Les prothèses n’étaient pas rares. Une grande guerre venait de s’achever. Ceux qui en portaient étaient souvent mes clients les plus assidus, car ils avaient besoin de vêtements sur mesure. On en croisait dans la rue qui marchaient à peine. Mais une fille aussi jeune…

— C’était un excellent élément, déclara Hodgins, comme pour clore le sujet. — Mais maintenant… c’est l’une de mes employées. N’est-ce pas, Petite Violet ?

Nous nous étions assis à la table pour discuter des modèles, mais elle parlait à peine. Était-ce le manque d’intérêt ? Ou bien n’avait-elle jamais appris à s’en soucier ?

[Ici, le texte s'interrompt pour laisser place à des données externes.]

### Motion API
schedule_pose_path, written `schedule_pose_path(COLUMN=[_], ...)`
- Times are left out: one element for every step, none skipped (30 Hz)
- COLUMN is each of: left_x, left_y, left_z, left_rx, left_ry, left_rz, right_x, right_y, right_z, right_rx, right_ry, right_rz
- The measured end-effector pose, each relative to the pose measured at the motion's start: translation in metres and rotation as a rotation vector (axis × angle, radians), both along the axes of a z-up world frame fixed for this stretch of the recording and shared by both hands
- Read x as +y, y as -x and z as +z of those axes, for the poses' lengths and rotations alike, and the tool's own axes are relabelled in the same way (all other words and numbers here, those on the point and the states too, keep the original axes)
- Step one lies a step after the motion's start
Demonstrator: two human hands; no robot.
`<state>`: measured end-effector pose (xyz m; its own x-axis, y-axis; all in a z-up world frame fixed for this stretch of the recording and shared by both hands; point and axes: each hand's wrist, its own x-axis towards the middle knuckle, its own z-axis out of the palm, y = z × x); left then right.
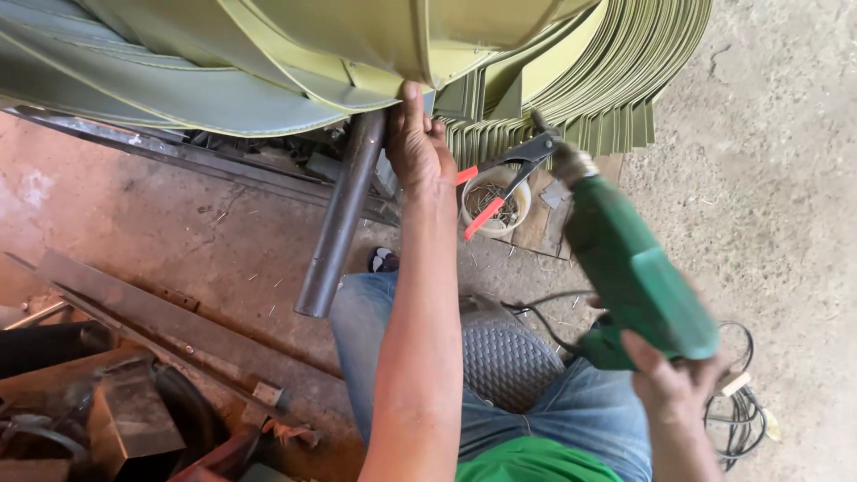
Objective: Assembling metal containers by drilling holes and using a manual pop rivet gun to join components.
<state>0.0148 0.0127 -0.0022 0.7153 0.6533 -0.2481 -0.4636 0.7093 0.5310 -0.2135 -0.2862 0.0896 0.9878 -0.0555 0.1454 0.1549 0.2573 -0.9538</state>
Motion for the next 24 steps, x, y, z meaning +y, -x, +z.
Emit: schedule_pose_path(left_x=[0.001, 0.002, 0.002, 0.002, 0.001, 0.0, 0.0, -0.001, -0.001, -0.003, -0.003, -0.002, -0.003, -0.003, -0.004, -0.005, -0.006, -0.007, -0.007, -0.007, -0.006, -0.005, -0.003, -0.002], left_y=[0.002, 0.003, 0.002, 0.004, 0.006, 0.009, 0.009, 0.01, 0.009, 0.008, 0.007, 0.006, 0.007, 0.008, 0.009, 0.01, 0.011, 0.011, 0.01, 0.009, 0.009, 0.01, 0.009, 0.008], left_z=[-0.002, -0.005, -0.006, -0.002, 0.002, 0.005, 0.002, -0.001, -0.003, -0.006, -0.008, -0.011, -0.01, -0.009, -0.007, -0.006, -0.005, -0.004, -0.004, -0.004, -0.004, -0.005, -0.006, -0.006], left_rx=[0.002, -0.008, -0.023, -0.026, -0.034, -0.042, -0.041, -0.04, -0.042, -0.044, -0.041, -0.038, -0.039, -0.037, -0.035, -0.036, -0.031, -0.025, -0.024, -0.012, 0.002, 0.005, 0.014, 0.023], left_ry=[-0.003, -0.009, -0.015, -0.018, -0.026, -0.034, -0.031, -0.035, -0.039, -0.037, -0.034, -0.032, -0.033, -0.042, -0.051, -0.051, -0.058, -0.066, -0.067, -0.066, -0.066, -0.071, -0.065, -0.06], left_rz=[0.003, -0.002, -0.013, -0.017, -0.027, -0.037, -0.038, -0.041, -0.045, -0.047, -0.048, -0.05, -0.049, -0.049, -0.05, -0.051, -0.045, -0.039, -0.041, -0.031, -0.023, -0.027, -0.039, -0.051], right_x=[0.011, 0.023, 0.034, 0.04, 0.045, 0.05, 0.056, 0.062, 0.068, 0.072, 0.077, 0.082, 0.085, 0.088, 0.09, 0.092, 0.094, 0.095, 0.099, 0.103, 0.108, 0.114, 0.12, 0.126], right_y=[0.0, -0.001, -0.002, -0.002, -0.003, -0.003, -0.006, -0.01, -0.014, -0.017, -0.019, -0.022, -0.023, -0.024, -0.025, -0.025, -0.025, -0.024, -0.023, -0.022, -0.02, -0.02, -0.022, -0.023], right_z=[-0.002, -0.004, -0.006, -0.012, -0.017, -0.022, -0.021, -0.02, -0.02, -0.018, -0.015, -0.013, -0.013, -0.012, -0.012, -0.011, -0.012, -0.012, -0.013, -0.014, -0.015, -0.013, -0.01, -0.008], right_rx=[0.002, -0.005, -0.018, -0.022, -0.051, -0.079, -0.078, -0.167, -0.257, -0.258, -0.248, -0.237, -0.238, -0.229, -0.22, -0.221, -0.208, -0.195, -0.193, -0.182, -0.169, -0.165, -0.184, -0.203], right_ry=[-0.003, -0.06, -0.116, -0.12, 0.025, 0.169, 0.172, 0.324, 0.476, 0.479, 0.429, 0.379, 0.378, 0.388, 0.398, 0.399, 0.377, 0.355, 0.354, 0.34, 0.324, 0.32, 0.335, 0.35], right_rz=[0.003, 0.069, 0.129, 0.125, 0.061, -0.003, -0.004, -0.034, -0.065, -0.067, -0.034, -0.002, -0.001, -0.004, -0.007, -0.008, -0.003, 0.001, -0.001, 0.008, 0.014, 0.01, 0.025, 0.041])
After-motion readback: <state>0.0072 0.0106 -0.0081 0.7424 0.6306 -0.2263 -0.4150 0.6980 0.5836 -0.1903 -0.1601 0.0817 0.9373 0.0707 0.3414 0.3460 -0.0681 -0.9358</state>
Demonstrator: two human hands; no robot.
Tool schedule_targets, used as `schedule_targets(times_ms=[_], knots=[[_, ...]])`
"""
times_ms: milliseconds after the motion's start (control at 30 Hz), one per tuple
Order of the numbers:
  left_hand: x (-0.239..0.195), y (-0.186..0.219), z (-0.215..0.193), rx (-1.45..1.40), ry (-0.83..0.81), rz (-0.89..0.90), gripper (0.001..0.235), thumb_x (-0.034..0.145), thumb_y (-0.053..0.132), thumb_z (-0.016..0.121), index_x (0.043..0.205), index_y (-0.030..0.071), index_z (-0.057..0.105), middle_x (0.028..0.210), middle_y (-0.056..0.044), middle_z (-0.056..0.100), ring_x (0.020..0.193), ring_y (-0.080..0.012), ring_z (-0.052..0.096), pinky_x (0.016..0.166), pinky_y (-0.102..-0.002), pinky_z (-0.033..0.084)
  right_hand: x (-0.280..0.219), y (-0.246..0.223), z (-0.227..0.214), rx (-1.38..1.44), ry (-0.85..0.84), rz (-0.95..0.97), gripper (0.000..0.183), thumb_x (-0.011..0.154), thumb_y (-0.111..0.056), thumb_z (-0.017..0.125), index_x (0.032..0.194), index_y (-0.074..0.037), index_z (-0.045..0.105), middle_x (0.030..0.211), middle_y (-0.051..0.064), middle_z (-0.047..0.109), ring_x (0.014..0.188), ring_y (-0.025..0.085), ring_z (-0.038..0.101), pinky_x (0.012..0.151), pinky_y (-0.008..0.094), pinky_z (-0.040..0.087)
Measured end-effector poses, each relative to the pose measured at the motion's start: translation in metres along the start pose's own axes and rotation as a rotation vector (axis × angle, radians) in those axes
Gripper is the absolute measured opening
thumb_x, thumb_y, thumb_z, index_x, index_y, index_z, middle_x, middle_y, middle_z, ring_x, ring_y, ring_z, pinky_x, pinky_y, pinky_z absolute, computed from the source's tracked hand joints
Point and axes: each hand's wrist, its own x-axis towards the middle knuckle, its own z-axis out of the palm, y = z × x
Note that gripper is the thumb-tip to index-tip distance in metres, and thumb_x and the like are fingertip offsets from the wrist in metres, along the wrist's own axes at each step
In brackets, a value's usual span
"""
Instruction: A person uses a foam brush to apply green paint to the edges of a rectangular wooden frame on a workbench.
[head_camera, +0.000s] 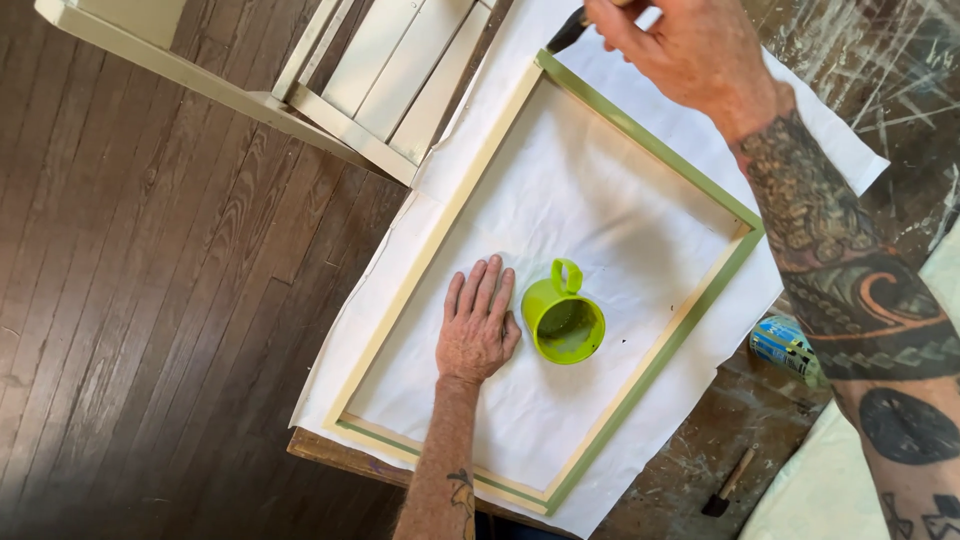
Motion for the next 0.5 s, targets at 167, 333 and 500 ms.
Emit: schedule_targets(times_ms=[167,333,500], knots=[[0.000,0.000,0.000,0.015,-0.021,0.010,0.061,0.093,0.026,0.054,0.151,0.008,0.051,0.160,-0.015,0.046,0.149,-0.0322,0.044,0.124,-0.052,0.034,-0.008,-0.004,0.008,0.075,0.111,-0.093,0.015,0.115,0.006,0.068,0.105,0.013,0.077,0.111,0.017,0.078,0.077,0.026,0.076,0.056,0.028,0.058],[0.001,0.000,0.001,0.011,-0.005,-0.003,0.060,0.092,0.024,0.054,0.150,0.009,0.053,0.159,-0.014,0.047,0.148,-0.0310,0.045,0.124,-0.050,0.034,-0.011,-0.007,0.014,0.060,0.086,-0.119,0.013,0.114,0.004,0.068,0.109,0.013,0.077,0.108,0.015,0.078,0.069,0.023,0.070,0.058,0.031,0.058],[0.001,0.000,-0.001,0.018,0.000,0.000,0.059,0.091,0.024,0.054,0.149,0.009,0.054,0.159,-0.014,0.048,0.147,-0.0314,0.046,0.124,-0.051,0.035,-0.016,0.002,0.014,-0.087,0.094,-0.160,0.015,0.117,0.002,0.069,0.104,0.006,0.076,0.105,0.006,0.078,0.053,0.019,0.062,0.062,0.035,0.046]])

— Président Hodgins, je vous laisse choisir, déclara-t-elle.

Elle semblait ailleurs. Son regard balayait la pièce, revenait sur sa broche d’émeraude, et puis repartait de plus belle.

—— Elle ne montrait aucun intérêt.

Elle ne s’intéressait ni aux vêtements ni au fait d’en porter. Son esprit était tourné vers autre chose. Était-ce impoli, en présence de celui chargé de confectionner sa tenue ? Peut-être.

— Cette demoiselle porte-t-elle toujours des vêtements comme celui-ci ? demandai-je en désignant la robe qu’elle portait.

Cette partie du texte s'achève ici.